ABOUT THIS TASK = Each line from the one containing "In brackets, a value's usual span" through the end of the data below is to be output verbatim, with no lines added or left out.

AVAILABLE DATA =
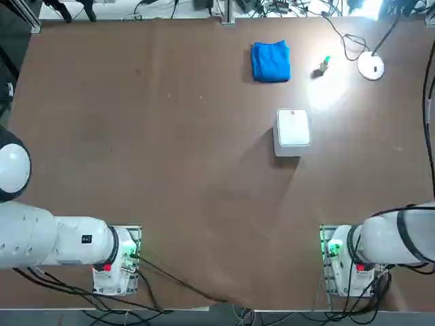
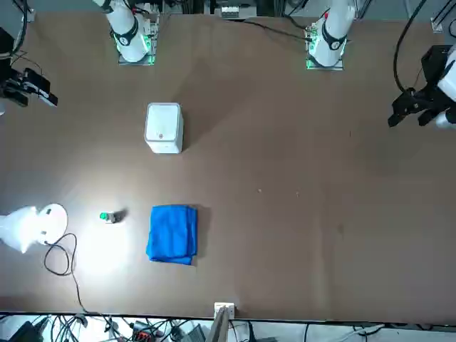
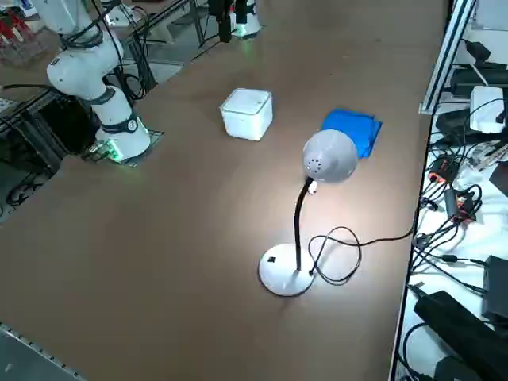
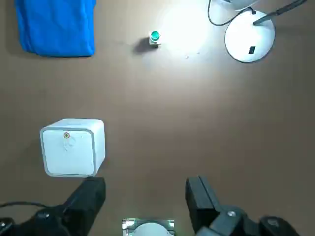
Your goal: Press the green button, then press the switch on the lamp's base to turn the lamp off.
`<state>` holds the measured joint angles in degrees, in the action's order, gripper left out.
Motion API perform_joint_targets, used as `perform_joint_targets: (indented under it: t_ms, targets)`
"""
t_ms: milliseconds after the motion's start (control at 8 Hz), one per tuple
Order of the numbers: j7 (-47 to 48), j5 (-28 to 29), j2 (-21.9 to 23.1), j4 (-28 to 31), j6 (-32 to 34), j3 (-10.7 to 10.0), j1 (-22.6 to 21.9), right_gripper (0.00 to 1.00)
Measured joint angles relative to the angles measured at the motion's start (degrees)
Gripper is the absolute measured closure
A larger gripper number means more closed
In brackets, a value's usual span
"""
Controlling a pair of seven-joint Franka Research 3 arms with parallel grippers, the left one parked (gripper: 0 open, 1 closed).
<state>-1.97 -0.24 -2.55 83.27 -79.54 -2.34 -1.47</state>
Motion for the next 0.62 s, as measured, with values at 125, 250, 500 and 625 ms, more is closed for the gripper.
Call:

OUTPUT FOR THIS TASK =
In brackets, a value's usual span
"""
Controlling a pair of seven-joint Franka Research 3 arms with parallel grippers, the left one parked (gripper: 0 open, 1 closed).
<state>-1.97 -0.24 -2.55 83.27 -79.54 -2.34 -1.47</state>
Motion for the next 0.62 s, as measured, with values at 125, 250, 500 and 625 ms, more is closed for the gripper.
Call:

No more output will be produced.